According to the August 19 issue of Time Magazine, 2.3 million Americans have been diagnosed with bipolar disorder. Of course, mental disorders are more confusing than so many other illnesses, more based on cultural norms that we’d like to admit. Diagnosis that people get stuck with for life are determined by a set of questions in an official book rather than any kind of concrete blood or piss tests. Diagnosis come in and out of style like fashion designs: it used to be “in” for doctors to diagnose children with ADHD, these days all of a sudden it’s “bipolar disorder.” It wasn’t really that long ago that “homosexuality” was considered a “disorder” which is enough to make you not want to ever step foot in a psych doctors office. Even the real illnesses are so easy to misdiagnose. Someone with bipolar disorder one week, might be considered schizophrenic the next, then “schizo-affective” the week after that. Plus, the drugs work so differently for different people – that’s why there are dozens of different anti-depressant pills and they keep cranking them out..

 

We have yet to create a reasonable language to talk about it all so those of us who do talk about it end up with all of these sterile and clinical words in our mouths that feel uncomfortable and never get to the heart of things and very often skirt around the issues. When it comes down to it, as a culture we don’t understand mental illness so for the most part we don’t talk about it and leave the opinions up to the doctors and the drug companies.

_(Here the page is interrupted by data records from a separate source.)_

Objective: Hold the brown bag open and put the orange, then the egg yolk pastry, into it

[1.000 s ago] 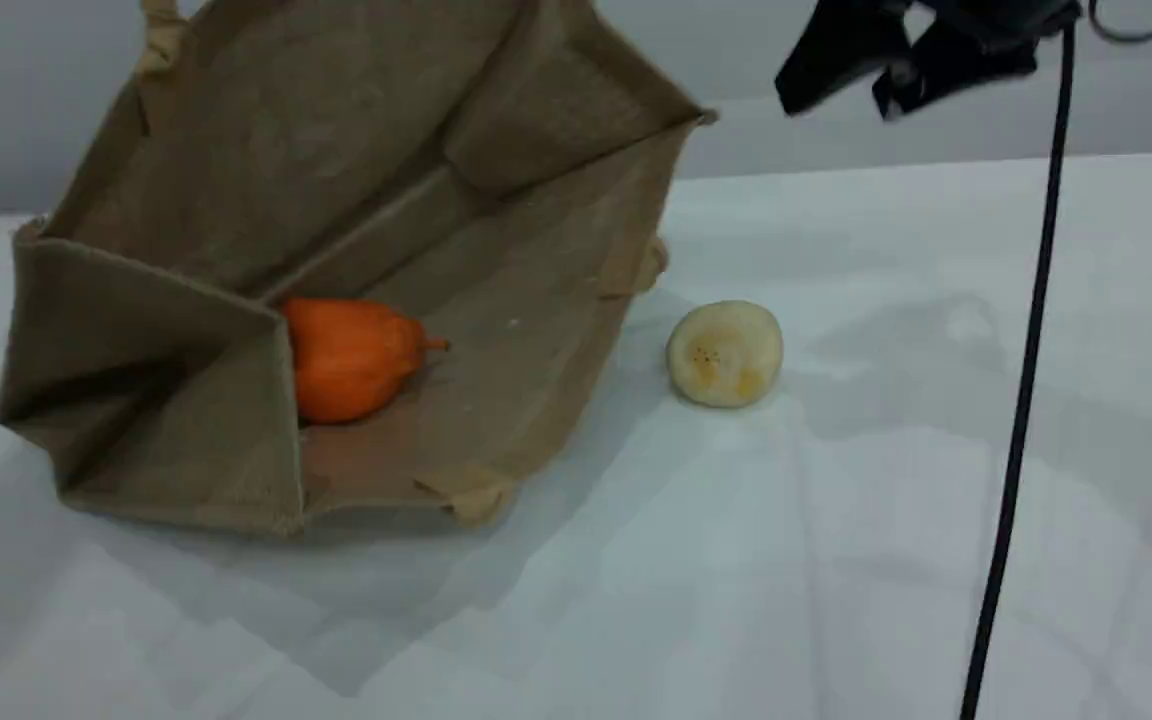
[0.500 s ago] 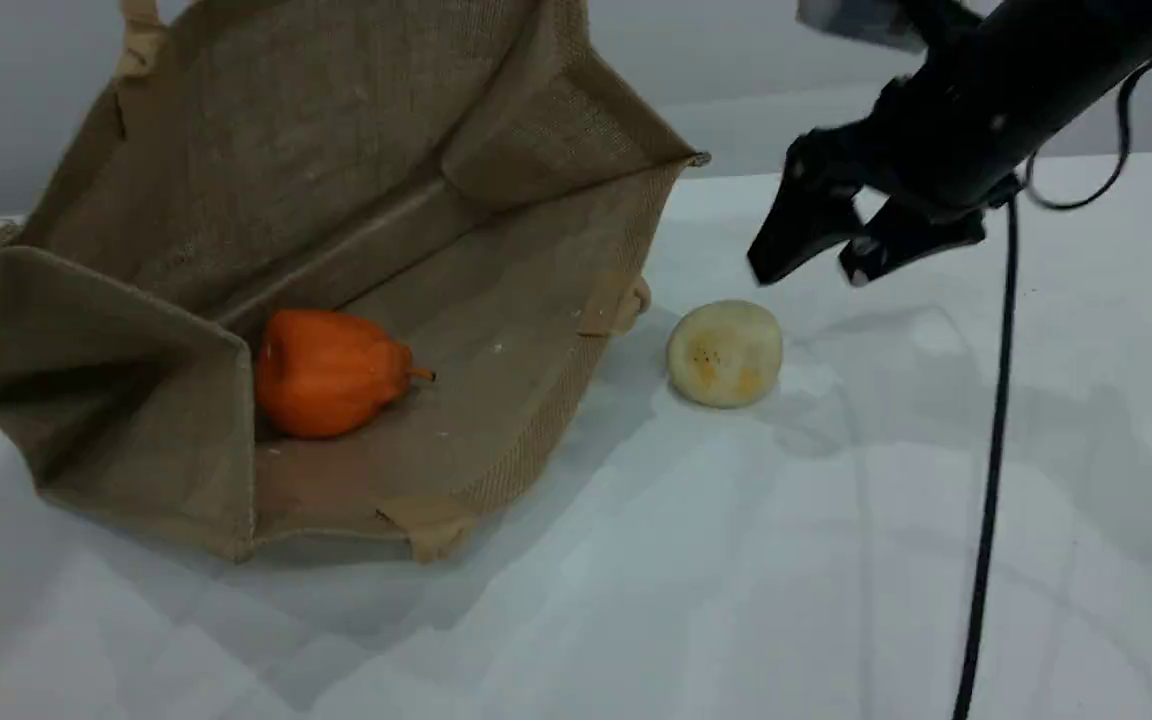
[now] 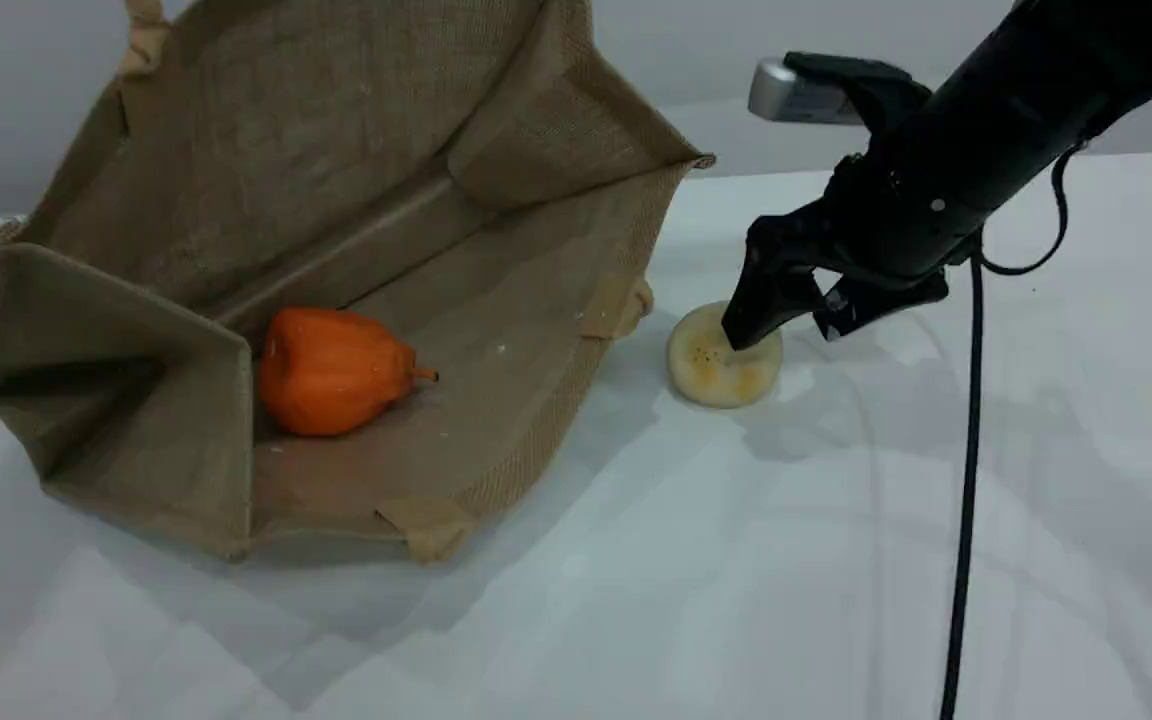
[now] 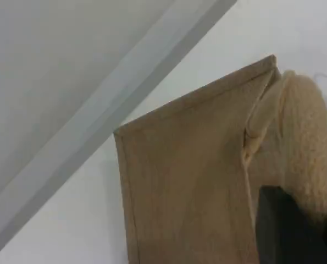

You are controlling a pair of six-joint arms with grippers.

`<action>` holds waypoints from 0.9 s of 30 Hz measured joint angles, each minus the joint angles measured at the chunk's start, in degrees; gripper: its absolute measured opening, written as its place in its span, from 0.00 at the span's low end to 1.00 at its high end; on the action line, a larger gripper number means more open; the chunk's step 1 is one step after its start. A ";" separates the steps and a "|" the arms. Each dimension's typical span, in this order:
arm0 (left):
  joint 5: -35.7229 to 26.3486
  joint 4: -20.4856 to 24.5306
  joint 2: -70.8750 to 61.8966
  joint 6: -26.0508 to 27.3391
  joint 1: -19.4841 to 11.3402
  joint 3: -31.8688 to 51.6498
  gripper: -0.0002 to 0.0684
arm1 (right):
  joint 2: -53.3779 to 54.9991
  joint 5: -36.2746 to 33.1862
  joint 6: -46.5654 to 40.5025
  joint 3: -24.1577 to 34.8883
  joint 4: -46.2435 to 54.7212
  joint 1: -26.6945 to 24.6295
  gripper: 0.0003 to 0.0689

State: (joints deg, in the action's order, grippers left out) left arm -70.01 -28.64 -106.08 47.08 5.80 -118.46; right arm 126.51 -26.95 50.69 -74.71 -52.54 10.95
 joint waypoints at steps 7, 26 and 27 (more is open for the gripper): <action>0.00 0.00 0.00 0.00 0.00 0.00 0.13 | 1.61 -0.20 -0.10 -1.78 -1.50 0.06 0.83; 0.06 0.00 0.00 0.00 0.00 0.00 0.13 | 2.02 3.52 0.99 -1.78 -1.69 2.87 0.75; 0.06 0.00 0.00 0.00 0.00 0.00 0.13 | 2.23 3.59 0.99 -1.78 -1.69 2.87 0.75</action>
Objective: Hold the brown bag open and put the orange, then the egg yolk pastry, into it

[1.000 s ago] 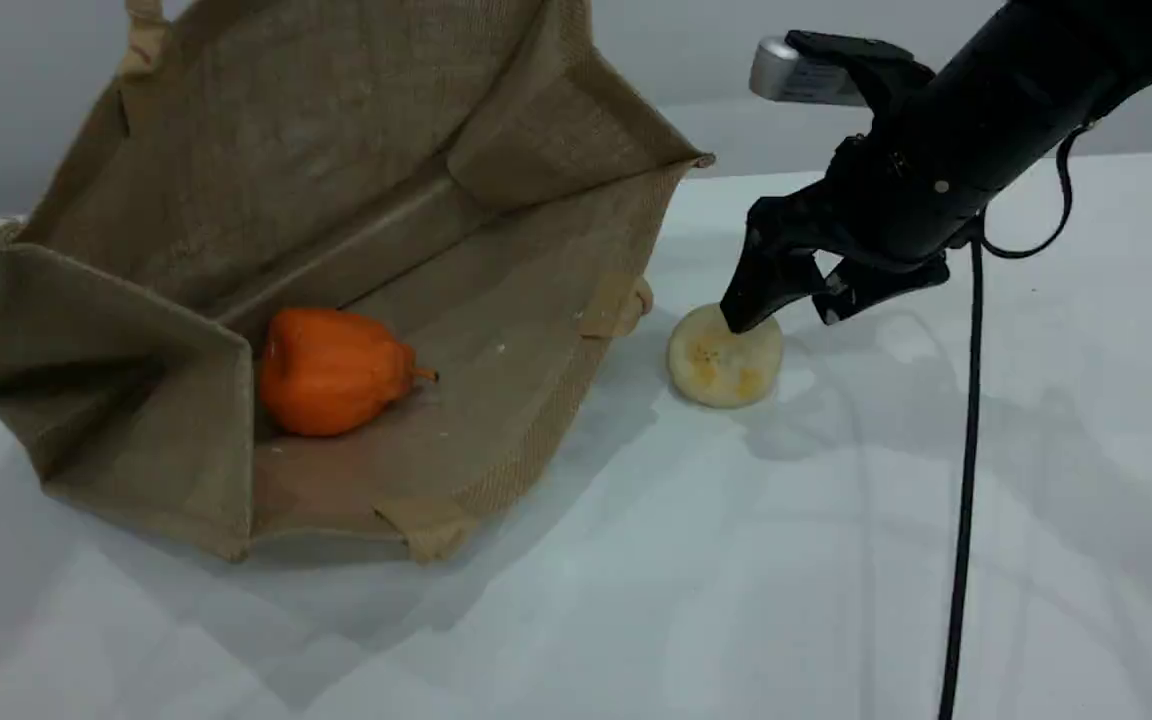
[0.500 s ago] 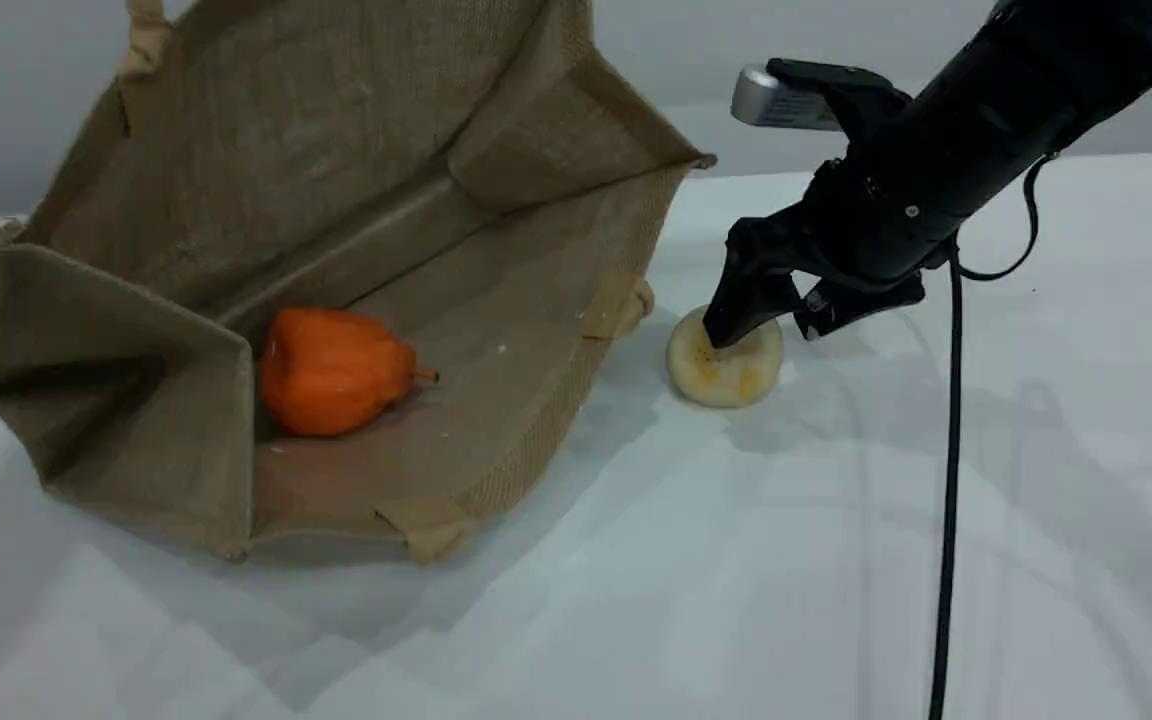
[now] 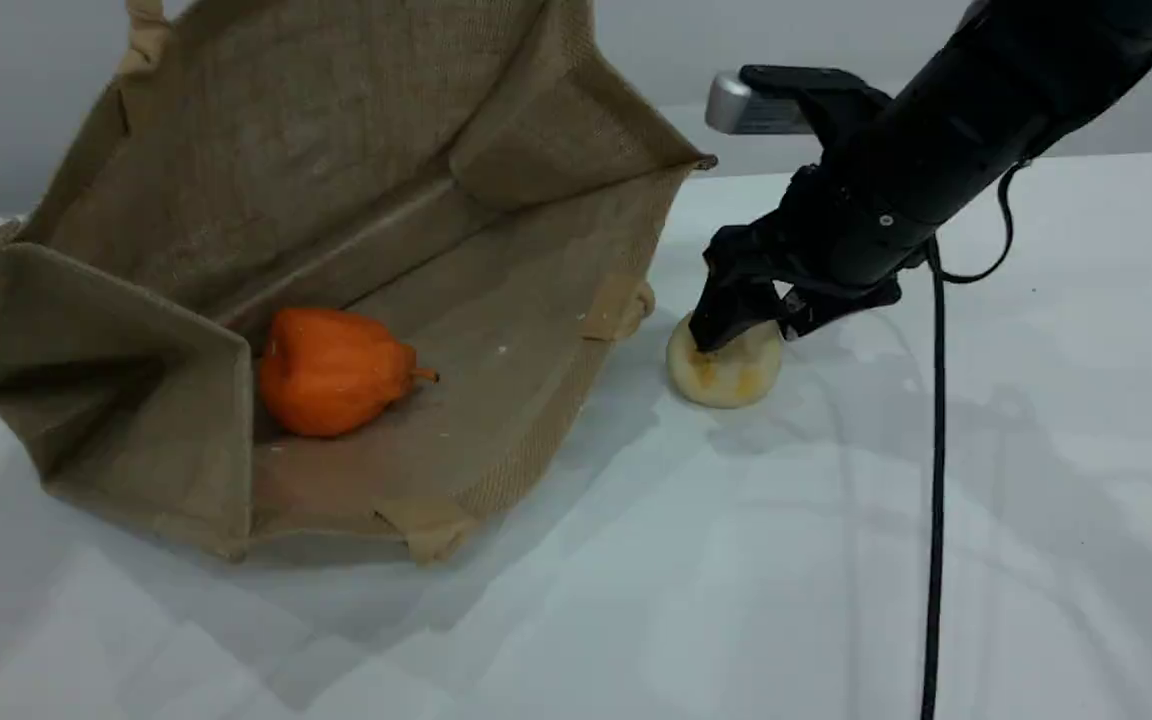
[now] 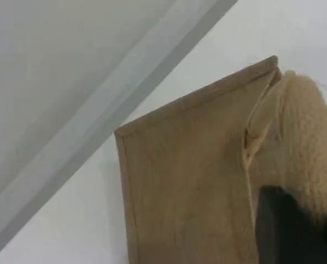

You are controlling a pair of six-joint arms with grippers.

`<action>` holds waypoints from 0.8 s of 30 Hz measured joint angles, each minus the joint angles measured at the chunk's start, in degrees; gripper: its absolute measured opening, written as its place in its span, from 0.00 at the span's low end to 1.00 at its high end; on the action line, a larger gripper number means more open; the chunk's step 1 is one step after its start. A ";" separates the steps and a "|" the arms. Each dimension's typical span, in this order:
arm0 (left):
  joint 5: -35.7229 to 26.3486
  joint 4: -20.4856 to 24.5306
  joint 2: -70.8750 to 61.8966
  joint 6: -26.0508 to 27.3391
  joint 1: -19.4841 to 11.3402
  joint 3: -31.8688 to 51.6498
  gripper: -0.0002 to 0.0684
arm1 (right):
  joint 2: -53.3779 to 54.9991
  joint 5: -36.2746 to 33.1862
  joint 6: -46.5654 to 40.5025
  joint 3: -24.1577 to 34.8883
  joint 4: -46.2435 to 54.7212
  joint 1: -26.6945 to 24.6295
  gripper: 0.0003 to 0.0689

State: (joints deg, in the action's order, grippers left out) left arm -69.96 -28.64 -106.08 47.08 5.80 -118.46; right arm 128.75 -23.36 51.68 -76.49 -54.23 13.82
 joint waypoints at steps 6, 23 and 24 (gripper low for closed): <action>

In the end what it comes down to for me is that I desperately feel the need to connect with other folks like myself so I can validate my experiences and not feel so damn alone in the world, pass along the lessons I’ve learned to help make it easier for other people struggling like myself. By my nature and the way I was raised, I don’t trust mainstream medicine or corporate culture, but the fact that I’m sitting here writing this essay right now is proof that their drugs are helping me. And I’m looking for others out there with similar experiences.

But I feel so aliened sometimes, even by the language I find coming out of my mouth or that I type out on the computer screen. Words like “disorder,” ”disease,” and “dysfunction” just seem so very hollow and crude. I feel like I’m speaking a foreign and clinical language that is useful for navigating my way though the current system, but doesn’t translate into my own internal vocabulary where things are so much more fluid and complex. I can only hope that in the near future we will have created better language to talk about all this stuff.

It’s so hard though: as a society we seem to be still in the early stages of the dialog where you’re either “for” or “against” the mental health system. Like either you swallow the anti-depressant ads on daytime television as modern day gospel and start giving your dog Prozac, or you’re convinced we’re living in Brave New World and all the psych drugs are just part of a big conspiracy to keep us from being self-reliant and realizing our true potential. I think it’s really about time that we start carving some more of the middle ground with stories from outside the mainstream and creating a new language for ourselves that reflects all the complexity and brilliance that we hold inside.